### Task directions
In the data below, which lines hold the word "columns"? Copy them.

[Source material — start]

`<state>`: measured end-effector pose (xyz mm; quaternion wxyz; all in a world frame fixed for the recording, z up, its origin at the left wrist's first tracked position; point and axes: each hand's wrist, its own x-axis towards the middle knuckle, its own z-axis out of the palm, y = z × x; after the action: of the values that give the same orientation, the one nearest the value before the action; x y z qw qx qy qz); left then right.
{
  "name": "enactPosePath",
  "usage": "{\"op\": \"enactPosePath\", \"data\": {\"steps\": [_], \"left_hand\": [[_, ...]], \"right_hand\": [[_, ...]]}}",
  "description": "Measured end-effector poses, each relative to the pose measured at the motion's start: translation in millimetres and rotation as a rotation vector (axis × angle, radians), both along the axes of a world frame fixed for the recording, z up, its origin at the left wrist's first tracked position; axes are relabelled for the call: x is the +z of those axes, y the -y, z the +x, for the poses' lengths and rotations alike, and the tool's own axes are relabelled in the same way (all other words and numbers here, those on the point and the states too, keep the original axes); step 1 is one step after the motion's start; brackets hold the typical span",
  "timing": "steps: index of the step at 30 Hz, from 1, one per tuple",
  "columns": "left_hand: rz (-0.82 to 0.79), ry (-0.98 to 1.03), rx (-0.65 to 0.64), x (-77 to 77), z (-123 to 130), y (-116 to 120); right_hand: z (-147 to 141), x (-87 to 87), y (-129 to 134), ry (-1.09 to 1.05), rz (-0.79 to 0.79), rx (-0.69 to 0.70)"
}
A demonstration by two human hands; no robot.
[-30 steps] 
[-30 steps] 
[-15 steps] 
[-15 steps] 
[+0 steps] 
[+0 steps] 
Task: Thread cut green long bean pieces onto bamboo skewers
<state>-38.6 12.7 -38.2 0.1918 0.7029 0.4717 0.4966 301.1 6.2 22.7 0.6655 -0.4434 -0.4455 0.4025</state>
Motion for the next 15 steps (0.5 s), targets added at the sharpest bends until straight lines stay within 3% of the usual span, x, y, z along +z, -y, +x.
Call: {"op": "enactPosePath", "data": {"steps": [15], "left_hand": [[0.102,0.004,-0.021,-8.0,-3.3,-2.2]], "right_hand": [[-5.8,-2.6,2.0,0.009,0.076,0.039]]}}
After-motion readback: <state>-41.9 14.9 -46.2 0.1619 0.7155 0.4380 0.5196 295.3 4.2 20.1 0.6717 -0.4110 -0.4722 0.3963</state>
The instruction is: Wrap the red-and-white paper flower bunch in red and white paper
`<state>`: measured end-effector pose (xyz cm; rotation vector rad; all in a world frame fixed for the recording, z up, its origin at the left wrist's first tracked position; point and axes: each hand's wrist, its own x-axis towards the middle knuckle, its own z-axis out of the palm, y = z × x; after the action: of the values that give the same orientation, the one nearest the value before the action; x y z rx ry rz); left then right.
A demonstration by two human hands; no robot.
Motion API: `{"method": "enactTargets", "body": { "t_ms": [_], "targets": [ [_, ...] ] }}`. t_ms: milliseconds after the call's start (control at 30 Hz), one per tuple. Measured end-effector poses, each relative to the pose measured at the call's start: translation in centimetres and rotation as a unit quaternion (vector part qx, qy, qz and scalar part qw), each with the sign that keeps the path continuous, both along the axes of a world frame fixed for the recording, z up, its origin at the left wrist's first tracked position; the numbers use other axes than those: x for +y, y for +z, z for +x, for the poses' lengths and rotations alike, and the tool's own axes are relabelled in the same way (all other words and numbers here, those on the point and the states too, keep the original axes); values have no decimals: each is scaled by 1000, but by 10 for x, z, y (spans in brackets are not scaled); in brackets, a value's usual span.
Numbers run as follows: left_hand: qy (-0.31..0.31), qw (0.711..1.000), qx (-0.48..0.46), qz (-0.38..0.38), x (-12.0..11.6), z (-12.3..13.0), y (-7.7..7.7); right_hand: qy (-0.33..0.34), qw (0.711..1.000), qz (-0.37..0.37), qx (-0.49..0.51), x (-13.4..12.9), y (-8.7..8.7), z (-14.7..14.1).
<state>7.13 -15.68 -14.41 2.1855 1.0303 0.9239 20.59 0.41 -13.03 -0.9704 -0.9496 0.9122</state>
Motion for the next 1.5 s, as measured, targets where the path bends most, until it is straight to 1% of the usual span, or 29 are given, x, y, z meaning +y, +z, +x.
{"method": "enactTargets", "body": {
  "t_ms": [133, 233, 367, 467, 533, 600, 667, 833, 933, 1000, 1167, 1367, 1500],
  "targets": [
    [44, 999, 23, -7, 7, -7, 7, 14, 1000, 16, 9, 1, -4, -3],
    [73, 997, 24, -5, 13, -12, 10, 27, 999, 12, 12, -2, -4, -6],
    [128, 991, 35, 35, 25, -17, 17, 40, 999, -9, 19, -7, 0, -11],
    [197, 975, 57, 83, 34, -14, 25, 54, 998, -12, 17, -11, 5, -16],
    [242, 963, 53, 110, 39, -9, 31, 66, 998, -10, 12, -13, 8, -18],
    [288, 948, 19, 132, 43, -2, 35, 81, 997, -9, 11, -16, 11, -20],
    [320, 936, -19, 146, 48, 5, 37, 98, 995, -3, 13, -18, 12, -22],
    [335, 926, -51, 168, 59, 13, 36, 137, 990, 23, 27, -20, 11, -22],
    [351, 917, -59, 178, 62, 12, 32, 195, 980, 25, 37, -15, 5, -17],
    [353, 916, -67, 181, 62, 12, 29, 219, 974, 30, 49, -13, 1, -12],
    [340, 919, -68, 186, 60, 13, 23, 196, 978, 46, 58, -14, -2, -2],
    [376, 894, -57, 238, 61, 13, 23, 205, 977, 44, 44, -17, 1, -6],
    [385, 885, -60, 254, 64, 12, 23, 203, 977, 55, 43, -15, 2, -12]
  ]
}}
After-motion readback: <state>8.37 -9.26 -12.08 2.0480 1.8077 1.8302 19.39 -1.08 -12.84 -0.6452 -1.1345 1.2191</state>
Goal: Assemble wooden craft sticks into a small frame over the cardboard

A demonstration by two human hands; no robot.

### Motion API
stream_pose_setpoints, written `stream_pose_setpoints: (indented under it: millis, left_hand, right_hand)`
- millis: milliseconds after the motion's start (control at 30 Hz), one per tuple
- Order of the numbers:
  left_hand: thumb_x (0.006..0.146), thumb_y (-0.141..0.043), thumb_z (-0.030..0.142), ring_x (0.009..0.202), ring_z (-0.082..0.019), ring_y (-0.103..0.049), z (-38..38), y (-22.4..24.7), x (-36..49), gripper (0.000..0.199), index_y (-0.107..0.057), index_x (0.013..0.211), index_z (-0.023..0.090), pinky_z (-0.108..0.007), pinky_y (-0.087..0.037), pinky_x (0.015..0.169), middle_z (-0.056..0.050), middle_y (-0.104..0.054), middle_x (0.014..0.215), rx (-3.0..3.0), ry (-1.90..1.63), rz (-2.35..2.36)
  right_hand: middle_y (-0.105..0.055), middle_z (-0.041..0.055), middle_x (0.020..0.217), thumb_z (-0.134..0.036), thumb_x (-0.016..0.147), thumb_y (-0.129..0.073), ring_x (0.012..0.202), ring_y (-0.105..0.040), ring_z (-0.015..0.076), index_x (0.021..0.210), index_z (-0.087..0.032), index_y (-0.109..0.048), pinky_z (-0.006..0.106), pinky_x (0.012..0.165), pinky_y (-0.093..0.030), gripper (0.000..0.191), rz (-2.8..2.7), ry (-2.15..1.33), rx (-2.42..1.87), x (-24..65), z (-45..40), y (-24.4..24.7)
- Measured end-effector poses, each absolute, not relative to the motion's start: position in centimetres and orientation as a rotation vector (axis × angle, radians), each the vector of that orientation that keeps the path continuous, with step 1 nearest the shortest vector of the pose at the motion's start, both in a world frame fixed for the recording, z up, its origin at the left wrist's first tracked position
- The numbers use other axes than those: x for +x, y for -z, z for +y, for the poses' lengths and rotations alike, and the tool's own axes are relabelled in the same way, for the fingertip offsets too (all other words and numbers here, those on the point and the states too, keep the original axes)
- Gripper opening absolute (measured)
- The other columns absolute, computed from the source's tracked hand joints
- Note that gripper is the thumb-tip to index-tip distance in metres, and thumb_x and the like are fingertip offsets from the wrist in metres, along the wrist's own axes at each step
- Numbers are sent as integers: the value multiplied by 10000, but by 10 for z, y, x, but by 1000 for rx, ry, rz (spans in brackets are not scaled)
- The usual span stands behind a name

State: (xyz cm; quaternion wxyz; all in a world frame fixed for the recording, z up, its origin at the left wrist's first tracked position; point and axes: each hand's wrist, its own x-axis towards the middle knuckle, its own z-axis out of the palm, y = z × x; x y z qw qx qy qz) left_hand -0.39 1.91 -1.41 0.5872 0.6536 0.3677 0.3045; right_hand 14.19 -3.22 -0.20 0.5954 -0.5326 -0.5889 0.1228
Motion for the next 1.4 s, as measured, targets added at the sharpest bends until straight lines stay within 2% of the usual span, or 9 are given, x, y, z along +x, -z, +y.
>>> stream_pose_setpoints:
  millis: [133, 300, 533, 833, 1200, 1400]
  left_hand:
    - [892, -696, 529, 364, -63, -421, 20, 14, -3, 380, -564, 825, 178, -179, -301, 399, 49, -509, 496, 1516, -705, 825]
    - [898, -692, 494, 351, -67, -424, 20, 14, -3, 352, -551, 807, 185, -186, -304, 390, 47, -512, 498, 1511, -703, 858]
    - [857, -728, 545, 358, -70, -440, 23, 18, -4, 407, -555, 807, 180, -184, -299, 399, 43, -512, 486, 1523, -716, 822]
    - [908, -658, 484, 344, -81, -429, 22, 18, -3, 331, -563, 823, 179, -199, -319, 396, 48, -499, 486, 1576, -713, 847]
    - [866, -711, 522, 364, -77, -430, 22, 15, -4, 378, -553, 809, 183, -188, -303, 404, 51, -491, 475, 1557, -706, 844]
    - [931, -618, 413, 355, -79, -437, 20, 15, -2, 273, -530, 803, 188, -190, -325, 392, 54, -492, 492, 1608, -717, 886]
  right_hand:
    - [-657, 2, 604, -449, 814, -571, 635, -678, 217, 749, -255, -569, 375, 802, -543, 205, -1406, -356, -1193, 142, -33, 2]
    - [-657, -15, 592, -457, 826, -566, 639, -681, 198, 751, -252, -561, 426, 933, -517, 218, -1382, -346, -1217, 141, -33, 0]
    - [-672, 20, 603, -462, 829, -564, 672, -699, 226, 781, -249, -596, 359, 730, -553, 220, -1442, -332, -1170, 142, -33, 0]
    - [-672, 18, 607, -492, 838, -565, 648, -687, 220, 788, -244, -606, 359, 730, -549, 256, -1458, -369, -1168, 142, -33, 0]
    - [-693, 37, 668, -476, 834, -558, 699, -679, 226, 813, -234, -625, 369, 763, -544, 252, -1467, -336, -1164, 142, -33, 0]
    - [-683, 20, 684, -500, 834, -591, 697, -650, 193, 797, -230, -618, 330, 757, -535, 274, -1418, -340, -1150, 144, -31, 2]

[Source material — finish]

### Response area
  "columns": "left_hand: rz (-0.82 to 0.79), ry (-0.98 to 1.03), rx (-0.65 to 0.64), x (-77 to 77), z (-123 to 130), y (-116 to 120); right_hand: z (-147 to 141), x (-87 to 87), y (-129 to 134), ry (-1.09 to 1.05), rz (-0.79 to 0.79), rx (-0.69 to 0.70)"
- The other columns absolute, computed from the source's tracked hand joints

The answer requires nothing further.